Das ist alles Thema im Mastermodul Rechtsgeschichte, wo es meiner Ansicht nach auch hingehört.

Gruß

Claudia
 
Claudia,
Danke für den Hinweis. Ist ja schade für mich, hätte mich sehr interessiert. Die Chancen, es bis ins Masterstudium zu bringen, sind für mich nicht hoch. Aber wer weiß ?

LG Friedilein
 
Da gab es auch noch den sog. "Kronjuristen des Dritten Reiches" namens Carl Schmitt.

https://de.wikipedia.org/wiki/Carl_Schmitt

Ein wirklicher brillianter Kopf, jedoch zugleich ein Advokat des Bösen. Es wird immer gefährlich, wenn sich intelligente Leute auf die Seite eines menschenverachtenden Regimes stellen, so wie es der Schmitt getan hat. Der legt dann detailliert dar, warum der Führer das Recht schafft und diesem nicht unterworfen ist. Kaum vorstellbar, dass so jemand derartiges schreiben konnte.

Auf der anderen Seite sind Sätze wie:

"Die Ausnahme ist interessanter als der Normalfall. Das Normale beweist nichts, die Ausnahme beweist alles; sie bestätigt nicht nur die Regel, die Regel lebt überhaupt nur von der Ausnahme. In der Ausnahme durchbricht die Kraft des wirklichen Lebens die Kruste einer in der Wiederholung erstarrten Mechanik."

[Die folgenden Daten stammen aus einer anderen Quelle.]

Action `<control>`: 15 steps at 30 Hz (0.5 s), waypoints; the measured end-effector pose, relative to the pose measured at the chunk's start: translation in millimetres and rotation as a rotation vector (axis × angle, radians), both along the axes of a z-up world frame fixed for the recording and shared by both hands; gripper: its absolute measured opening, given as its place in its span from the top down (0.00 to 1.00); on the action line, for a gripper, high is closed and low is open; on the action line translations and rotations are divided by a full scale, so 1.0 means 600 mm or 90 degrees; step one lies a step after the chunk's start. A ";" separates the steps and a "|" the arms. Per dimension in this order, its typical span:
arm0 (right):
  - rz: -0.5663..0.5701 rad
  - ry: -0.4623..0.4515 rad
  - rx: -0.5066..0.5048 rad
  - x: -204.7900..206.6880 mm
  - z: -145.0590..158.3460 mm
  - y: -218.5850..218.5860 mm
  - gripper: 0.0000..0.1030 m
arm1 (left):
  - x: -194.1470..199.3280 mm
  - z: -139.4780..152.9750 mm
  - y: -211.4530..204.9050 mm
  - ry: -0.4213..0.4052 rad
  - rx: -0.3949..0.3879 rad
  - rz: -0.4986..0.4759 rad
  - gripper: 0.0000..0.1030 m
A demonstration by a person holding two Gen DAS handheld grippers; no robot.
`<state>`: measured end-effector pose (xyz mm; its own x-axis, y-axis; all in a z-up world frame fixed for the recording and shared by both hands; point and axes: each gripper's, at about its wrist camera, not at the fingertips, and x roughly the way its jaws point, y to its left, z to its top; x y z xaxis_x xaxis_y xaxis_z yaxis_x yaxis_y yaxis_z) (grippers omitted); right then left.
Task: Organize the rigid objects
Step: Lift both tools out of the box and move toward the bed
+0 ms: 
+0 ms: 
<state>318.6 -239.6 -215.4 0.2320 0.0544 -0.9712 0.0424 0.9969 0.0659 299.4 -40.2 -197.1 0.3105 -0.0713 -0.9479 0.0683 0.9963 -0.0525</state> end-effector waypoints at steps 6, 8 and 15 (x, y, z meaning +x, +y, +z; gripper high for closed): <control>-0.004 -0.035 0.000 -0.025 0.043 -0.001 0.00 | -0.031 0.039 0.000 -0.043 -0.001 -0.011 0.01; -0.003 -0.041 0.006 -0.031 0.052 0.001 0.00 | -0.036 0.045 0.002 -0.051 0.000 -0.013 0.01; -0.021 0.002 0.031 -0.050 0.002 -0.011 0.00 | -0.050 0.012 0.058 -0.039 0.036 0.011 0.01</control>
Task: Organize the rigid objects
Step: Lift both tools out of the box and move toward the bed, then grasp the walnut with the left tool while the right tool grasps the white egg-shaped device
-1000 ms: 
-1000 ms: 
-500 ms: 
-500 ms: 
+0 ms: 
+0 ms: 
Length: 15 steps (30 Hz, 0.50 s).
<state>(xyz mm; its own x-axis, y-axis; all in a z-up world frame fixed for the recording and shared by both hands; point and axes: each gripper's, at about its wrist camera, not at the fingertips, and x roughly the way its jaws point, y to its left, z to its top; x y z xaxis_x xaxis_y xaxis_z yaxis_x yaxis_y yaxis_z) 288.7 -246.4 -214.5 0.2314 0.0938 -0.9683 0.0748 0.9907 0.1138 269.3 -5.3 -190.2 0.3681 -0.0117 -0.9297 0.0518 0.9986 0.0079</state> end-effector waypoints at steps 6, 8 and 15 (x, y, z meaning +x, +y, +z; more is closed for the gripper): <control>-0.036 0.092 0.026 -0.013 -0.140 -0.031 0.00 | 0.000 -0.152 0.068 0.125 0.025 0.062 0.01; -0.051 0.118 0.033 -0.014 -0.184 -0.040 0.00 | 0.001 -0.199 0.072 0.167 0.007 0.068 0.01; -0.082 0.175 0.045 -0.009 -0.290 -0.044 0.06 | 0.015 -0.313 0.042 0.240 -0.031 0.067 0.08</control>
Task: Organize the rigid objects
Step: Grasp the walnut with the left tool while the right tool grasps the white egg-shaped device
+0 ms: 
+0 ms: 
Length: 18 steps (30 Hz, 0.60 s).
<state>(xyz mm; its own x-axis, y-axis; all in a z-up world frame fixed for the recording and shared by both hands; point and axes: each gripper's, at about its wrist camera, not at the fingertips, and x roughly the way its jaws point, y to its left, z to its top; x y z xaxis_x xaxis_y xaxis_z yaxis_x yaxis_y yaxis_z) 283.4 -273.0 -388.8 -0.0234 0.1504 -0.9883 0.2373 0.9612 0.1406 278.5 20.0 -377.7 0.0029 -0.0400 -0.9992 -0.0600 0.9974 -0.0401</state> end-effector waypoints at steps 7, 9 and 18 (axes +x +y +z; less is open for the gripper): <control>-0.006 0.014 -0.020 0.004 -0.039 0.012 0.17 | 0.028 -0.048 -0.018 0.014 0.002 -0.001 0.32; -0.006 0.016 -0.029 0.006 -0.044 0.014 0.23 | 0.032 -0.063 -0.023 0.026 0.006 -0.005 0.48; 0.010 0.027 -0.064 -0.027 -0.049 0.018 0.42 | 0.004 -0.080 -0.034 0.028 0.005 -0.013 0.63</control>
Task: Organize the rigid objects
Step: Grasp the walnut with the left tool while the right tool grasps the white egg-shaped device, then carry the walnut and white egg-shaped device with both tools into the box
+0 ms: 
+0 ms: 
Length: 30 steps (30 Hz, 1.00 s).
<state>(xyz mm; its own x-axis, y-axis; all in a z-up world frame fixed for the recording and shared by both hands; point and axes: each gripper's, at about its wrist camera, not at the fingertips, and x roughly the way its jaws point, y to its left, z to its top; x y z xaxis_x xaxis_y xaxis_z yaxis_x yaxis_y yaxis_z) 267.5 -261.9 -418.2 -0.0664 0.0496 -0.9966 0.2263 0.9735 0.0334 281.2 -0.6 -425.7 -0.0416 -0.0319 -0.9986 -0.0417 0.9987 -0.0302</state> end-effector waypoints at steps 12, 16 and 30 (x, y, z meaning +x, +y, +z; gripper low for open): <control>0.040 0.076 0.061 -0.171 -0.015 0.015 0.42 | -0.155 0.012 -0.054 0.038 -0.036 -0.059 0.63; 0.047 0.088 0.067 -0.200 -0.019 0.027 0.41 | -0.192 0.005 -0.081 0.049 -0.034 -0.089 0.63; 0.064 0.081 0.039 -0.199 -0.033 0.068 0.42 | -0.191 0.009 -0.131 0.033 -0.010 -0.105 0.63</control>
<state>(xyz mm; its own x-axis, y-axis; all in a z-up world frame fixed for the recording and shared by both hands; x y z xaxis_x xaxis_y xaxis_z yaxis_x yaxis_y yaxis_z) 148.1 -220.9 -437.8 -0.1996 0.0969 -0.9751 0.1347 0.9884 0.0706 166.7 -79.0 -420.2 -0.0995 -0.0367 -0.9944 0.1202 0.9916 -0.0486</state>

... schlichtweg richtig und auch dem Inhalt nach nahezu einfach und genial!
 
Die Verwendung des "Palandt" ist Dir übrigens freigestellt, Du musst ihn nicht verwenden. Inbesondere liegt es in Deinem Ermessen, bestimmte Palandt-Autoren in Deinen Arbeiten nicht zu berücksichtigen.

Liebe Grüße
Chrissi

Sorry, aber das ist so leider nicht richtig. Bei einer wissenschaftlichen Arbeit im Zivilrecht steht es dir nicht frei welche Kommentare du zitierst oder nicht. Es müssen alle in Frage kommenden Quellen zitiert werden.
Insbesondere die Standardkommentare wie Palandt, Münchener Kommentar usw. musst du in jedem Meinungsstreit unterbringen. Im ÖR den Maunz nicht zu bringen darf auf keinen Fall passieren.
Diese Aussagen gelten zumindest für Hausarbeiten. Wenn du selber ein gestandener Wissenschaftler bist, dann musst du das nicht mehr machen.

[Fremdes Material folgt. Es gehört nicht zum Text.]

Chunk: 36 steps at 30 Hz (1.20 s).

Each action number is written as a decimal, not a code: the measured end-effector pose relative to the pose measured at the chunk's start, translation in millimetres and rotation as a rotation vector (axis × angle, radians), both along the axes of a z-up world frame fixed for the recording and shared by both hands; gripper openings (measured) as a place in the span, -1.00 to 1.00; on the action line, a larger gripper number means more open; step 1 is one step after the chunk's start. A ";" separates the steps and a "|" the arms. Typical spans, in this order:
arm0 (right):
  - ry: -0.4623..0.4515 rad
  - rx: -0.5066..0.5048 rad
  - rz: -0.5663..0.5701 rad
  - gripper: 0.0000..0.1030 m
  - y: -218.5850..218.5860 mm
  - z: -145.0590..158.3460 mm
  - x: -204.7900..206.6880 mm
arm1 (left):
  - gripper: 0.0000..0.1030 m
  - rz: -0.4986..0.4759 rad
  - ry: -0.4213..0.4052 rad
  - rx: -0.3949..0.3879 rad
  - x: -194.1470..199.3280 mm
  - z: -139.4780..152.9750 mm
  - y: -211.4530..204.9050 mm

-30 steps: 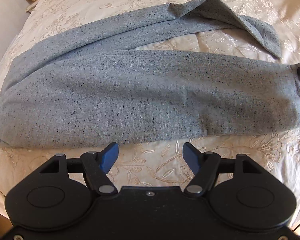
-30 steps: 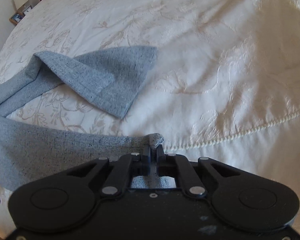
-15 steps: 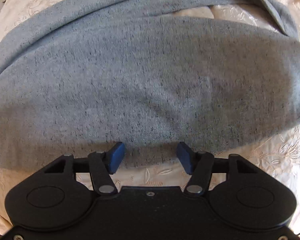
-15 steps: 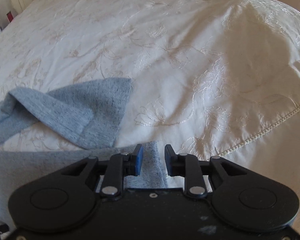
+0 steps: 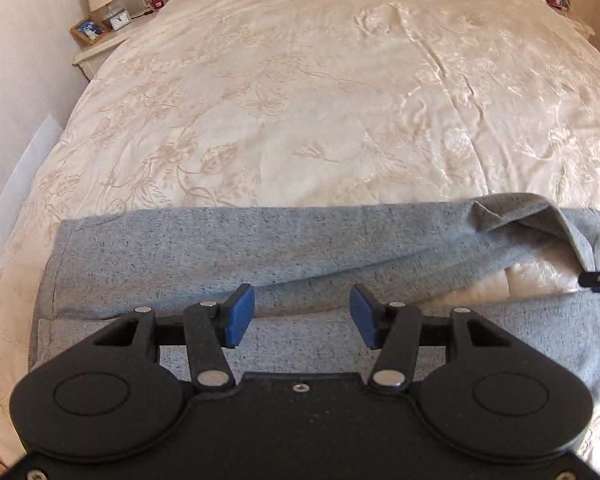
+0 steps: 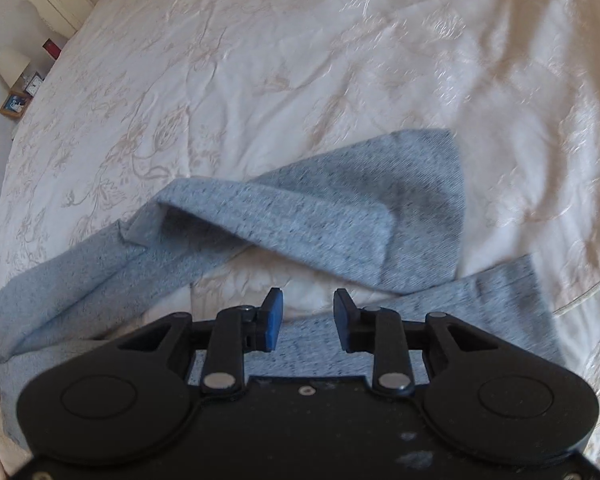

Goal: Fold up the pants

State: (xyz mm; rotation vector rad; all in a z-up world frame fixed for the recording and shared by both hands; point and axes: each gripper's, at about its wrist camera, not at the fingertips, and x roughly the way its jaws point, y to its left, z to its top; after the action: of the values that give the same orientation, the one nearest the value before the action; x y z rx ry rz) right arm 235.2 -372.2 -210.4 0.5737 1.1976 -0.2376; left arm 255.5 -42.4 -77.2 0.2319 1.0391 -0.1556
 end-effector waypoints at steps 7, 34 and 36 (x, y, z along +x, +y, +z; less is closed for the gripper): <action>0.042 -0.169 -0.065 -0.43 -8.2 -12.5 50.8 | 0.16 0.021 0.023 0.031 11.1 -9.9 31.3; -0.121 -0.261 0.059 -0.35 -89.8 31.3 34.0 | 0.16 -0.106 0.063 -0.040 36.3 -40.8 -38.1; -0.107 -0.334 0.235 -0.33 -74.8 29.7 43.7 | 0.16 -0.110 0.075 -0.033 32.8 -43.6 -41.5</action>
State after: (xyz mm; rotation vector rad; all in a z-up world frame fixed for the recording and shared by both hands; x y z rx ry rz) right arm 278.9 -447.0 -180.8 0.1509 1.0815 -0.1989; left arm 288.3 -83.9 -120.7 0.2544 1.0980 -0.2824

Soviel zu den wissenschaftlichen Gepflogenheiten. Dass Nazijuristen überhaupt wieder zu Ruhm und Ehren gekommen sind ist natürlich zu kritisieren. Aber ich würde an deiner Stelle deinen Unmut über solche Personen nicht dadurch zeigen, dass ich sie in wissenschaftlichen Arbeiten nicht erwähne.
 
Da gab es auch noch den sog. "Kronjuristen des Dritten Reiches" namens Carl Schmitt.

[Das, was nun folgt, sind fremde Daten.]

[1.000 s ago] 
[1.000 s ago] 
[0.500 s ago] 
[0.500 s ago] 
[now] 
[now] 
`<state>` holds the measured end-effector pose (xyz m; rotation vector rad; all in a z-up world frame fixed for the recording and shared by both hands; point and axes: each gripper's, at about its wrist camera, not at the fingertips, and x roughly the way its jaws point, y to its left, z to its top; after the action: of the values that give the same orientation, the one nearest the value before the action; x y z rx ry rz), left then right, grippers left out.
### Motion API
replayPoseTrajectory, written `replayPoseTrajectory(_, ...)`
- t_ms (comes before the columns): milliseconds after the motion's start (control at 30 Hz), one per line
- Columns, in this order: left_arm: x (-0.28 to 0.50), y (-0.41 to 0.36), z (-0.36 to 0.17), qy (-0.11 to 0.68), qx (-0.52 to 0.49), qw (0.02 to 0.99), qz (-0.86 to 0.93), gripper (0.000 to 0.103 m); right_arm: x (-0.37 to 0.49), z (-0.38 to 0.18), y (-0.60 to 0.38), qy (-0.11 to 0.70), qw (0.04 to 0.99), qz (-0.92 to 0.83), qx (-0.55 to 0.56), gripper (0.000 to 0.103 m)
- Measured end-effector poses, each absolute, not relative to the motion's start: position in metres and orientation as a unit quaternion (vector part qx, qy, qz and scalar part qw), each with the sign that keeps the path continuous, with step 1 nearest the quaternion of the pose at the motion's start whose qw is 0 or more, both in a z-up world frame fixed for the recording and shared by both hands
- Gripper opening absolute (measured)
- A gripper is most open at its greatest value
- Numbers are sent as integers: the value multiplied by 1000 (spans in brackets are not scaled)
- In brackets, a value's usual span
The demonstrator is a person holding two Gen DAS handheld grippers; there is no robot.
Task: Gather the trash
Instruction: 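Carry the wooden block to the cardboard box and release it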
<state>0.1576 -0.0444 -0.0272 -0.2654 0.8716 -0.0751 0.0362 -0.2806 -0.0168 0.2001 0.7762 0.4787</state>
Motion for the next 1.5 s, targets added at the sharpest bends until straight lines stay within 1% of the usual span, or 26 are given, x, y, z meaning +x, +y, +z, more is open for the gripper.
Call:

https://de.wikipedia.org/wiki/Carl_Schmitt

Viel schlimmer finde ich ehrlich gesagt z.B. Karl Larenz. Dessen Methodenlehre wird immer in den Himmel gelobt und auch seine Lehrbücher zum BGB AT und Schuldrecht wurden zu meiner Zeit immer gerne zitiert. Und dabei wird gerne "vergessen", dass Larenz auch einer der führenden Nazi-Juristen war. Ich habe mich seit eh und je geweigert, seine Bücher zu zitieren. Punkt.